> [Exercise aim]: For the records below, give the count of lines holding the word "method" and nothing more.

#### Exercise materials

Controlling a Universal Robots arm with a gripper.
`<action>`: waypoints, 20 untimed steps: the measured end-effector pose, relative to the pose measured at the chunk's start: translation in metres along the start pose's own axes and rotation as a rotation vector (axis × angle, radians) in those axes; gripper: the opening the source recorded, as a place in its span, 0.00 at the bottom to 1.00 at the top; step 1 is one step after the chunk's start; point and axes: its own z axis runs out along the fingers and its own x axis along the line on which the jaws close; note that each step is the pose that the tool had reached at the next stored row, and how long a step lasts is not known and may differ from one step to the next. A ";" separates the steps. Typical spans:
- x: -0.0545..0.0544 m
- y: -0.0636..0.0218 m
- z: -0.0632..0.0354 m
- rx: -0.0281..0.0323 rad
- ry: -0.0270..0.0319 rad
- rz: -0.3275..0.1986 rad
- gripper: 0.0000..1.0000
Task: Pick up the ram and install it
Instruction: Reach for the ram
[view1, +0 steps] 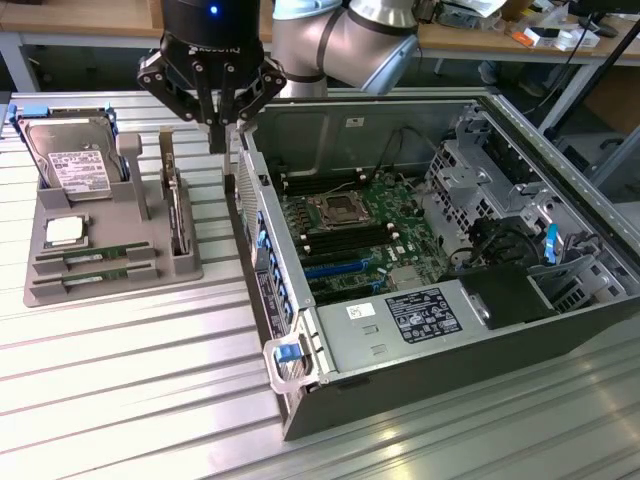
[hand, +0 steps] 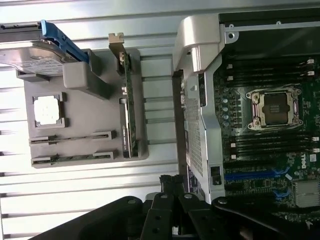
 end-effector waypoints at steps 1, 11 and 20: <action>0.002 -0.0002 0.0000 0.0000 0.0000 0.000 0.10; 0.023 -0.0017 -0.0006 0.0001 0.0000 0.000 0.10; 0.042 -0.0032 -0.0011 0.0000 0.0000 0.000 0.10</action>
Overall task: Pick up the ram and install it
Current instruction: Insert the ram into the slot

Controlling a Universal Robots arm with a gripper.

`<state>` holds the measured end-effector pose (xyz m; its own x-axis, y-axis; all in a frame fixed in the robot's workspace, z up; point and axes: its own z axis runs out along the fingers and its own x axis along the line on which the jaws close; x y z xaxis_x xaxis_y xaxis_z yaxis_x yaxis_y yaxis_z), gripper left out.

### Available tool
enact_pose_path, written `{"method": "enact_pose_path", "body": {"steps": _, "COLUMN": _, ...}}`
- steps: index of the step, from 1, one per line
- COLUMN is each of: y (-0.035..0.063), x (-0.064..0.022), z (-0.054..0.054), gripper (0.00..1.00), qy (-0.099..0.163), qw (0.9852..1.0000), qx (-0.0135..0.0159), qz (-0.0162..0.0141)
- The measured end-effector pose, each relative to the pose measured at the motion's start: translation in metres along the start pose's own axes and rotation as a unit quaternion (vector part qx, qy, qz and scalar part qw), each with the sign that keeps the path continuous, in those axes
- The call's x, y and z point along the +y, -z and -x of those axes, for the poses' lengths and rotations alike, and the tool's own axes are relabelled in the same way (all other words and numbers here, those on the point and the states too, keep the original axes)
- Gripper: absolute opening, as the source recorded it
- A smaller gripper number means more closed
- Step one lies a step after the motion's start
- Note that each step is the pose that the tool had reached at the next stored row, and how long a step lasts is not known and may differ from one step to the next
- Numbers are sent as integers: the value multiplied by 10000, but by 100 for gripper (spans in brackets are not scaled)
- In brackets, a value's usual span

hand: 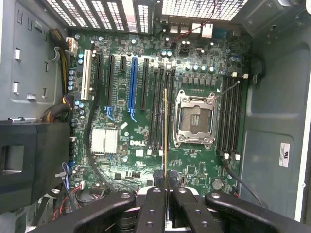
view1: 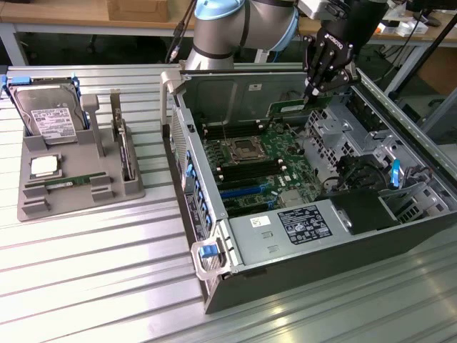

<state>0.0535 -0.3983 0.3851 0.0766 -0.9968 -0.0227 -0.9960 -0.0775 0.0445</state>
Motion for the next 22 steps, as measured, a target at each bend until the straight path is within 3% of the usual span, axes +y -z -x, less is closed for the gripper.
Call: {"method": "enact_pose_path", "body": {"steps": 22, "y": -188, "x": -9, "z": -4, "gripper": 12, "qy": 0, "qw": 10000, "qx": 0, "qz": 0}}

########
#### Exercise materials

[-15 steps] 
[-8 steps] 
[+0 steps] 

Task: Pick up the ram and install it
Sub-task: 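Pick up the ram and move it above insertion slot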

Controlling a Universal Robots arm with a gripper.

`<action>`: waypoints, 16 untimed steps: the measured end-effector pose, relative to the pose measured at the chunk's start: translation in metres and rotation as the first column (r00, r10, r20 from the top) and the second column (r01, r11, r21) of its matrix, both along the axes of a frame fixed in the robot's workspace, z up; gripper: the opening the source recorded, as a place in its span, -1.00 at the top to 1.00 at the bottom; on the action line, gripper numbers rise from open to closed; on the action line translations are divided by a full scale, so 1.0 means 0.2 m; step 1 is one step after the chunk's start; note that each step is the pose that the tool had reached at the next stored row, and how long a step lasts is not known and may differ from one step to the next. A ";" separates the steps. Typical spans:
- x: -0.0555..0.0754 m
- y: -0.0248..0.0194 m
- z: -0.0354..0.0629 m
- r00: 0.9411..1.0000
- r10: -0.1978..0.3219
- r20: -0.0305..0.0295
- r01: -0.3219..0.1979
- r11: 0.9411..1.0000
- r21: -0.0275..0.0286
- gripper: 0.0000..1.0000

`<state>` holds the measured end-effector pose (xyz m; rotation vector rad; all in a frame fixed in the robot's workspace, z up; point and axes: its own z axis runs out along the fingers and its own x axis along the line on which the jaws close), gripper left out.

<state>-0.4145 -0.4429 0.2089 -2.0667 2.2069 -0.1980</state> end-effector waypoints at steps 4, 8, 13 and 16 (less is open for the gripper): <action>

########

> [Solution for this problem]: 2